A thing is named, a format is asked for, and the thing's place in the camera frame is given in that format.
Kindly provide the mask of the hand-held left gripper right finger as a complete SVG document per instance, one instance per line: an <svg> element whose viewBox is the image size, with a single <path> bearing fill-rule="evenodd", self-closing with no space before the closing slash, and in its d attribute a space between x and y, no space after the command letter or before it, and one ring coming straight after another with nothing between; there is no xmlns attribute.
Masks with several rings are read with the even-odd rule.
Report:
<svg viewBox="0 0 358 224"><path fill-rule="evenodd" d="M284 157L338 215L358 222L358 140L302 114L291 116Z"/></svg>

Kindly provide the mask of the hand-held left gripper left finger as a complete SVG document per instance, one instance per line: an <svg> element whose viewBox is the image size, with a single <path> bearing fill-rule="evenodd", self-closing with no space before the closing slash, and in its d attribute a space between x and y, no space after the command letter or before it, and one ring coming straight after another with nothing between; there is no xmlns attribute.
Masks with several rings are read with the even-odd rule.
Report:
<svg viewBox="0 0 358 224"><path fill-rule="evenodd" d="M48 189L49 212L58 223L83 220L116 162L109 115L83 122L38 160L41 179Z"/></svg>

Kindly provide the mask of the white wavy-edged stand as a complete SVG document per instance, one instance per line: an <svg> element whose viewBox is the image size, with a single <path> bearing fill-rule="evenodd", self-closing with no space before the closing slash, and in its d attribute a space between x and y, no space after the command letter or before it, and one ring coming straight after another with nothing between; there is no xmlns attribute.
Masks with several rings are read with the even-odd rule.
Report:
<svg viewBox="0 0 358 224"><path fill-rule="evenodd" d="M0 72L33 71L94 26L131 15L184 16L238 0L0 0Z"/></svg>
☆ ☆ ☆ ☆ ☆ ☆ ☆
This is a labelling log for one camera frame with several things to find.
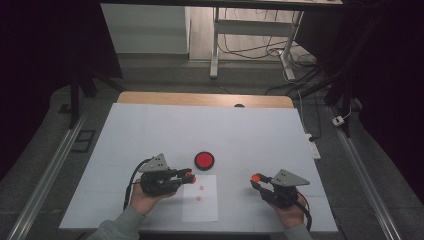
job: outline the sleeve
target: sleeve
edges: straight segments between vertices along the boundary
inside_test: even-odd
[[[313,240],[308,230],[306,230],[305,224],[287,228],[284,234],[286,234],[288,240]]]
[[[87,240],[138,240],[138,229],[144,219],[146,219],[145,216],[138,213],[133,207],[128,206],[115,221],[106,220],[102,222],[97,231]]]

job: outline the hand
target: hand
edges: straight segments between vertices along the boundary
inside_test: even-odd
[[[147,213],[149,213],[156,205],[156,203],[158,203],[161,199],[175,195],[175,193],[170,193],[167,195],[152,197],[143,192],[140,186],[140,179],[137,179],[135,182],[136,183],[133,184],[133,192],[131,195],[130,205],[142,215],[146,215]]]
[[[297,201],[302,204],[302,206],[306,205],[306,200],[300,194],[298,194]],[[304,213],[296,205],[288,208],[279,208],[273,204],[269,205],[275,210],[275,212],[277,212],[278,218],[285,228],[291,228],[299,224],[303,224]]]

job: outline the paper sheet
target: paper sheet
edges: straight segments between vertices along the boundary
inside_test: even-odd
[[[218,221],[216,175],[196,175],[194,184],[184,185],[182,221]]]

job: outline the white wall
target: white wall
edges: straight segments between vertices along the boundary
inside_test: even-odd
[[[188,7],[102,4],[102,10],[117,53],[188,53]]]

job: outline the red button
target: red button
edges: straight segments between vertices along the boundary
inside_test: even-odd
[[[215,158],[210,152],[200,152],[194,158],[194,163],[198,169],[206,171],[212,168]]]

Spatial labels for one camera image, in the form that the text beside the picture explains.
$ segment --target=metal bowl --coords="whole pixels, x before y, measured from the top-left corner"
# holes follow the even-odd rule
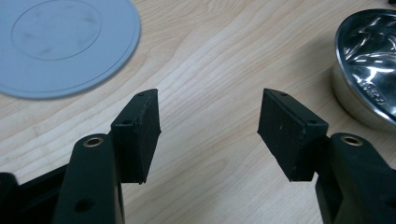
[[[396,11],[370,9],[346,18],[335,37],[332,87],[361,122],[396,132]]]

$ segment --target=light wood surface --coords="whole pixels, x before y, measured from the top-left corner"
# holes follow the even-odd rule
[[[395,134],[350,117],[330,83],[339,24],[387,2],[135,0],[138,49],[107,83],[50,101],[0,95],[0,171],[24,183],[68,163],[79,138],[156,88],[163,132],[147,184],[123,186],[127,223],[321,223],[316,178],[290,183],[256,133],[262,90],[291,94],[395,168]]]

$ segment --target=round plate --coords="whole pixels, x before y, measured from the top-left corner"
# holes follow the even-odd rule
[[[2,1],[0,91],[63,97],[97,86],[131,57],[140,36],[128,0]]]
☆ ☆ ☆ ☆ ☆ ☆ ☆
■ **TASK DIRECTIONS**: Using the entries above, repeat only the lines from the one containing "job: outline the white wall" through the one containing "Spatial labels for", end lines included.

■ **EXERCISE ANSWER**:
job: outline the white wall
target: white wall
edges: straight segments between vertices along the boundary
inside_test: even-odd
[[[188,7],[102,4],[102,10],[117,53],[188,53]]]

job: outline the red button
target: red button
edges: straight segments between vertices along the boundary
inside_test: even-odd
[[[215,158],[210,152],[200,152],[194,158],[194,163],[198,169],[206,171],[212,168]]]

Spatial labels for one camera image, in the form that the text beside the picture explains.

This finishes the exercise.